Христианство утверждает себя как мировая религия: «Во Христе нет ни эллина, ни иудея». Но на просьбу нееврейки из «эллинского рассеяния» исцелить ее бесноватую дочь, Спаситель ответил отказом: «Я послан к погибшим овцам израилевым», «не подобает отнимать хлеб у детей и бросать псам». Женщина настаивала: «Ведь и псы подбирают крохи, упавшие со стола у детей». В конечном итоге ее бесноватая дочь была все же исцелена.

Стоит задуматься: почему Христос, для Которого нет ничего трудного или невозможного, первоначально отказал язычнице? Дело в том, что любить дальнего, то есть абстракцию, лишенную острых углов, психологически проще, чем любить ближнего. «Индийские йоги, угнетаемые английским империализмом» могут вызвать большее сочувствие, чем собственные немощные родители. Возможно, чтобы предупредить человека об ошибке, грозящей обессмыслить любовь, и включается этот эпизод в Евангелие.
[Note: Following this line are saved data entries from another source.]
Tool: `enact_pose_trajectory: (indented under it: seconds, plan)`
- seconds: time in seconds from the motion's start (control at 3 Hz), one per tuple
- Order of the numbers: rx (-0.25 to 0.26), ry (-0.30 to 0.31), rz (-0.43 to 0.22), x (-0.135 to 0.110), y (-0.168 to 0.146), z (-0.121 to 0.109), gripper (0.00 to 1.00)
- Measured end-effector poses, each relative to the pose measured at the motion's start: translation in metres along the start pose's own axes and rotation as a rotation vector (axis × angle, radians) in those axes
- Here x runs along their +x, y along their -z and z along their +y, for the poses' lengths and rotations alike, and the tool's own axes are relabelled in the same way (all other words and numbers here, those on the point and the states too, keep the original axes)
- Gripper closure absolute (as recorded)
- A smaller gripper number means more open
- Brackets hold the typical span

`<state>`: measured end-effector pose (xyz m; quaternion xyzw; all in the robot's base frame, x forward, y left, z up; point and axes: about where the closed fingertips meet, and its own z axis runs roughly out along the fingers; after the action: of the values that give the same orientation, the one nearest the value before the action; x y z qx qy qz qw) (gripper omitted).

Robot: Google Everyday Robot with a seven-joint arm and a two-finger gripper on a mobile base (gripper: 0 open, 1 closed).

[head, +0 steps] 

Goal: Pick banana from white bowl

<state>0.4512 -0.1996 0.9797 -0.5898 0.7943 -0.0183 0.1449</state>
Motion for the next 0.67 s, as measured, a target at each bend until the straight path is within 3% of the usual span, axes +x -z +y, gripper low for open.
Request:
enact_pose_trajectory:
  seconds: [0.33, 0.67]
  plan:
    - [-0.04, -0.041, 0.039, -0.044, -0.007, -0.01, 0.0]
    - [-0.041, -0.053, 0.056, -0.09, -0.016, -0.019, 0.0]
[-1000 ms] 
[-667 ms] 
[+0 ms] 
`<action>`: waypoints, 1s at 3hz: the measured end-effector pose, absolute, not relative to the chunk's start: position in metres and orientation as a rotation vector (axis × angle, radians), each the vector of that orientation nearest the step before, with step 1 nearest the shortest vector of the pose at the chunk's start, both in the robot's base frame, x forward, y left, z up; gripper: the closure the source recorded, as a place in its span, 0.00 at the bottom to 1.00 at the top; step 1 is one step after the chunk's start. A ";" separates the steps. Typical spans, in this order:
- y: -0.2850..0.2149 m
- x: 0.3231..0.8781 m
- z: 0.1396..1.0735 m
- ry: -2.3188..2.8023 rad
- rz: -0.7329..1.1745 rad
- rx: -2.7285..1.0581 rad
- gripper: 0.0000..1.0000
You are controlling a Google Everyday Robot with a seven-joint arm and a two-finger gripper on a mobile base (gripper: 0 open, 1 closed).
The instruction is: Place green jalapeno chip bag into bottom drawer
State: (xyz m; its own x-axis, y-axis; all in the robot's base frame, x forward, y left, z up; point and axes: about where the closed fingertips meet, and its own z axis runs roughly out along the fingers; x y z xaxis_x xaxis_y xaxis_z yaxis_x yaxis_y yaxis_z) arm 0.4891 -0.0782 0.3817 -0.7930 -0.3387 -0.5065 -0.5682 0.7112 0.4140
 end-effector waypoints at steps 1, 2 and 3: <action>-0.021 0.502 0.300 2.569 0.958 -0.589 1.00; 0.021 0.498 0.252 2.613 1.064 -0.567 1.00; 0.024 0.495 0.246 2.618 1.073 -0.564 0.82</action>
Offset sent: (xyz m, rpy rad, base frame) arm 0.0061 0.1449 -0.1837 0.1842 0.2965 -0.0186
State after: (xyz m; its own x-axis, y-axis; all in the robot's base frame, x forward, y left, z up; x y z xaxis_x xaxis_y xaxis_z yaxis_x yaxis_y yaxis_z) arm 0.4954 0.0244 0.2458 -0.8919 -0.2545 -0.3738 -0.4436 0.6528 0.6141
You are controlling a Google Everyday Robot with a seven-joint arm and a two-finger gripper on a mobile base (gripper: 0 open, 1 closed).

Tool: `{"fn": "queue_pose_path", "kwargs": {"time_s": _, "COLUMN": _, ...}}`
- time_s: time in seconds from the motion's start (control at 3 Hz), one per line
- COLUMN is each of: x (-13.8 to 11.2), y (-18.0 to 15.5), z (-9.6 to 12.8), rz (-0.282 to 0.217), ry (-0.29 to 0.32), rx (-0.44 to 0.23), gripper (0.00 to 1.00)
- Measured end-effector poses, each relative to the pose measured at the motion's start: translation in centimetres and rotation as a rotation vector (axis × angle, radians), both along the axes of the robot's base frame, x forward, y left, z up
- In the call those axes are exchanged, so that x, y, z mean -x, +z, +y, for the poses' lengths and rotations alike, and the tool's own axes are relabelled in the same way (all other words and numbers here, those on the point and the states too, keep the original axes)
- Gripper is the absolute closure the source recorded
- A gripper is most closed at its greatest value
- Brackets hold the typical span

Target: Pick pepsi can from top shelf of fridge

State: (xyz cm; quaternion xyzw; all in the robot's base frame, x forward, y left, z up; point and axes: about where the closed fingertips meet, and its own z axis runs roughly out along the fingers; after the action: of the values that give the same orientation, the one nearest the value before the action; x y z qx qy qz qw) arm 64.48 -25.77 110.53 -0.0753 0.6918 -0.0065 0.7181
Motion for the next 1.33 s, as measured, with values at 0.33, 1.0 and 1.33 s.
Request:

«Слышащие Слово Божие и творящие его есть Мне и матерь, и братья» – говорит Спаситель. Но эти слова не отрицают значимости кровного родства. Уже на кресте последней заботой Христа была судьба Матери. Он поручает Ее любимому ученику Иоанну. Не позаботься Спаситель о Своей Матери, Его жертва ради всего человечества оказалась бы сильно скомпрометированной.